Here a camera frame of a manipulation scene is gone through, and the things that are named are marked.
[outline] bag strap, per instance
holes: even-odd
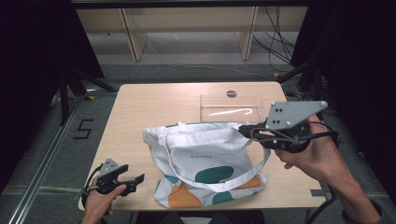
[[[191,186],[194,186],[196,188],[201,188],[201,189],[210,189],[213,190],[215,192],[224,192],[224,191],[228,191],[231,189],[235,189],[245,183],[247,183],[251,178],[253,178],[261,169],[262,167],[264,167],[265,163],[267,163],[268,158],[271,155],[271,150],[268,148],[263,147],[263,156],[262,156],[262,160],[257,163],[255,166],[253,166],[250,170],[248,170],[247,172],[245,172],[244,174],[234,178],[234,179],[230,179],[225,181],[224,183],[218,183],[218,184],[206,184],[206,183],[201,183],[201,182],[195,182],[195,181],[191,181],[185,177],[183,177],[182,175],[180,175],[172,161],[171,161],[171,156],[170,156],[170,152],[168,149],[168,144],[166,141],[166,134],[162,134],[159,136],[159,140],[160,142],[162,141],[162,145],[163,147],[166,149],[166,153],[168,155],[168,160],[169,160],[169,165],[172,169],[172,171],[174,172],[175,176],[180,179],[181,181],[183,181],[186,184],[189,184]]]

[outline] left hand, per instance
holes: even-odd
[[[92,180],[92,185],[96,185],[97,177]],[[85,202],[85,213],[81,224],[97,224],[100,223],[102,216],[108,212],[110,215],[114,213],[111,203],[122,194],[126,189],[125,185],[116,187],[108,194],[101,194],[96,190],[90,192]]]

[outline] tote bag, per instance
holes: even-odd
[[[164,176],[154,198],[165,207],[203,207],[247,197],[265,188],[261,172],[271,150],[253,165],[238,132],[241,123],[208,122],[146,128],[143,139]]]

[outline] wooden table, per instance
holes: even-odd
[[[146,176],[145,181],[138,185],[135,193],[126,197],[118,197],[112,204],[113,209],[128,211],[165,209],[153,198],[162,173],[152,161],[148,145],[143,142],[143,129],[176,124],[178,121],[199,122],[201,94],[206,92],[225,93],[226,91],[259,93],[267,109],[272,102],[286,101],[280,85],[276,82],[128,84],[121,86],[90,173],[106,158],[111,158],[120,165],[129,164],[129,171],[119,176],[120,181],[132,180],[141,174]],[[247,150],[254,164],[260,161],[262,158],[260,144],[254,142]],[[318,181],[305,175],[297,168],[285,170],[283,165],[284,163],[273,153],[262,169],[269,176],[264,191],[233,202],[208,206],[205,209],[318,207],[325,201],[322,196],[311,195],[311,189],[321,189]]]

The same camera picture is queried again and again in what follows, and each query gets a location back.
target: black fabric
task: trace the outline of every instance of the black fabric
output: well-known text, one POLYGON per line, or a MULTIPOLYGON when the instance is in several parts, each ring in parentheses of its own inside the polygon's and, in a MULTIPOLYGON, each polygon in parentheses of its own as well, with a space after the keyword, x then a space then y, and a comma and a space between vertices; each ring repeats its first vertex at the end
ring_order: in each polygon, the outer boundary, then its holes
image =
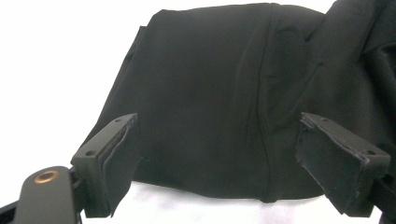
POLYGON ((318 196, 295 159, 301 112, 395 158, 395 22, 395 1, 375 0, 340 0, 327 14, 277 4, 160 11, 87 140, 138 113, 136 181, 266 203, 318 196))

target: screw hole
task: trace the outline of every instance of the screw hole
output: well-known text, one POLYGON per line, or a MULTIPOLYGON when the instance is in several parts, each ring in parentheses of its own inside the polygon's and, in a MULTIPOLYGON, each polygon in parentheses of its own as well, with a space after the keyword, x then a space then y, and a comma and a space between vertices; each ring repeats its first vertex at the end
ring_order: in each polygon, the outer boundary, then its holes
POLYGON ((144 162, 149 162, 149 158, 148 157, 141 157, 140 160, 144 161, 144 162))
POLYGON ((39 174, 38 176, 35 177, 35 182, 37 184, 44 184, 47 182, 50 182, 51 180, 55 179, 58 177, 59 172, 56 170, 53 171, 47 171, 44 173, 39 174))
POLYGON ((94 154, 96 154, 95 151, 87 151, 87 152, 85 153, 86 156, 93 156, 94 154))
POLYGON ((368 150, 368 151, 367 151, 367 153, 368 153, 369 155, 373 155, 373 156, 375 156, 375 155, 376 155, 376 153, 375 153, 375 152, 373 152, 372 150, 368 150))

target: seam
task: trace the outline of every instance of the seam
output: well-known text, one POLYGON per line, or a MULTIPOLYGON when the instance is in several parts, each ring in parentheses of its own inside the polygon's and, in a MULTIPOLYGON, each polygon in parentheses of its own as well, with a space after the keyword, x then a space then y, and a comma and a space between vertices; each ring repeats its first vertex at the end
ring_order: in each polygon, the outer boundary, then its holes
POLYGON ((259 127, 260 127, 260 132, 262 134, 262 142, 264 144, 264 155, 265 155, 265 159, 267 162, 267 167, 268 167, 268 181, 265 187, 265 193, 264 193, 264 199, 263 201, 268 202, 268 201, 272 201, 268 200, 268 196, 270 195, 271 192, 271 187, 273 185, 273 168, 272 168, 272 164, 271 164, 271 160, 269 159, 269 148, 270 148, 270 144, 268 142, 268 125, 266 122, 266 118, 263 112, 263 93, 262 93, 262 80, 263 80, 263 76, 264 76, 264 72, 262 71, 262 69, 264 68, 264 63, 266 60, 266 52, 269 51, 269 42, 270 42, 270 35, 271 35, 271 29, 273 28, 273 14, 274 14, 274 4, 270 5, 271 10, 270 10, 270 17, 269 17, 269 24, 268 24, 268 30, 266 32, 267 37, 265 37, 265 45, 264 45, 264 50, 262 52, 262 63, 260 65, 259 68, 259 87, 258 87, 258 96, 257 96, 257 114, 258 114, 258 121, 259 121, 259 127))

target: black fabric cover
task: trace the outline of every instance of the black fabric cover
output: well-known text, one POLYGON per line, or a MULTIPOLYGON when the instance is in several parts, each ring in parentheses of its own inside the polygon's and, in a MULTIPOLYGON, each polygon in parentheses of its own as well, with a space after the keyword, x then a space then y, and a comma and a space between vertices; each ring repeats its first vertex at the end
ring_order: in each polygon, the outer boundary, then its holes
POLYGON ((396 1, 340 0, 327 14, 163 10, 141 27, 86 141, 138 113, 136 181, 266 203, 314 197, 322 190, 295 159, 302 112, 386 150, 396 175, 395 66, 396 1))

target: white background
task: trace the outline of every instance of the white background
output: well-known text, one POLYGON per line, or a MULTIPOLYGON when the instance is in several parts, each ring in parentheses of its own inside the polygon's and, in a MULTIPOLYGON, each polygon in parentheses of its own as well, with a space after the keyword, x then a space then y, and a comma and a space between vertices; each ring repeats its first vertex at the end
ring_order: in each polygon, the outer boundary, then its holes
MULTIPOLYGON (((0 1, 0 206, 40 169, 70 159, 95 124, 140 25, 160 9, 258 1, 0 1)), ((326 12, 332 0, 277 1, 326 12)), ((110 219, 83 223, 378 223, 324 197, 264 204, 133 183, 110 219)))

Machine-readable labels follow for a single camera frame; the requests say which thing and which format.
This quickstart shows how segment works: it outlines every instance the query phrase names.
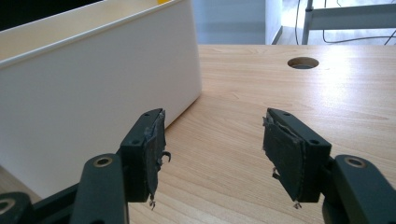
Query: black cable
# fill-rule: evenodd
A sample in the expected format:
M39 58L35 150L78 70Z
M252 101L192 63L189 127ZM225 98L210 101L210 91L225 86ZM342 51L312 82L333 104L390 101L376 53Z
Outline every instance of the black cable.
M393 34L389 37L389 39L387 40L387 42L385 42L385 44L384 45L387 45L388 44L388 42L393 38L393 37L396 37L396 36L394 36L396 34L396 30L393 32Z
M295 24L295 26L294 26L294 35L296 36L296 43L297 43L297 45L299 45L299 44L298 44L298 38L297 38L297 21L298 21L298 10L300 9L300 2L301 2L301 0L298 0L298 3L297 3L296 24Z
M325 7L325 8L327 7L327 0L324 0L324 7ZM322 31L322 38L323 38L323 41L324 41L325 43L327 43L327 44L339 44L339 43L345 43L345 42L356 41L356 40L364 40L364 39L388 38L387 42L384 44L384 45L387 45L388 42L389 42L392 38L395 38L395 37L396 37L396 36L394 36L395 33L396 33L396 30L395 30L395 32L393 32L393 34L392 34L391 36L388 36L388 35L385 35L385 36L379 35L379 36L368 36L368 37L353 38L353 39L338 40L338 41L328 41L328 40L326 40L326 38L324 37L324 32L325 32L325 30Z

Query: mounting hole
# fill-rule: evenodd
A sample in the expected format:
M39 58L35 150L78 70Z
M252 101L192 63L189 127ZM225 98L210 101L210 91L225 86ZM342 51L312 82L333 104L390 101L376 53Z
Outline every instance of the mounting hole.
M311 69L318 65L318 60L308 57L293 58L288 61L288 66L295 69Z
M0 215L3 215L4 213L6 213L14 205L15 205L15 200L12 198L0 200Z
M101 157L99 159L97 159L93 165L96 167L105 167L108 166L111 162L113 162L113 159L111 159L110 157Z
M309 142L312 143L312 144L314 144L314 145L319 144L319 141L318 141L318 140L309 140Z
M354 157L346 157L345 158L346 164L351 165L356 168L364 168L366 167L366 162L359 158L354 158Z

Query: yellow object
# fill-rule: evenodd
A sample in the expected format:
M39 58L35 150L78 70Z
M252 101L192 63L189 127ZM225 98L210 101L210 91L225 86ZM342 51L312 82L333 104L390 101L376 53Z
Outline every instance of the yellow object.
M169 2L170 0L157 0L157 2L158 2L158 4L160 5L160 4L163 4L163 3L165 3L165 2Z

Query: wooden desk surface
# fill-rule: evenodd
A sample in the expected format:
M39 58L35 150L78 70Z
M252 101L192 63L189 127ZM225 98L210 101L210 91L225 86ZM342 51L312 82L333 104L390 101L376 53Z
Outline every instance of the wooden desk surface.
M310 70L294 57L319 61ZM262 151L267 107L289 111L332 143L332 156L374 163L396 187L396 47L200 46L201 97L166 131L172 161L157 206L135 223L323 223L320 203L293 202Z

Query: white plastic bin
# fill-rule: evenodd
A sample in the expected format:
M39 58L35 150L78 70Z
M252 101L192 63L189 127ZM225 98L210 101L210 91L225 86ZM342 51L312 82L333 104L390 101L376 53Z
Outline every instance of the white plastic bin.
M200 94L191 0L106 0L0 32L0 165L41 197L139 116Z

********************

• _WHAT IS REQUIRED_: From the first line above through the line that contains "[outline] bag strap, per instance", quote each line exactly. Output nothing more.

• _ANSWER TO THE PROBLEM_:
Here a camera frame of a manipulation scene is gone through, and the things that are named are marked.
[outline] bag strap, per instance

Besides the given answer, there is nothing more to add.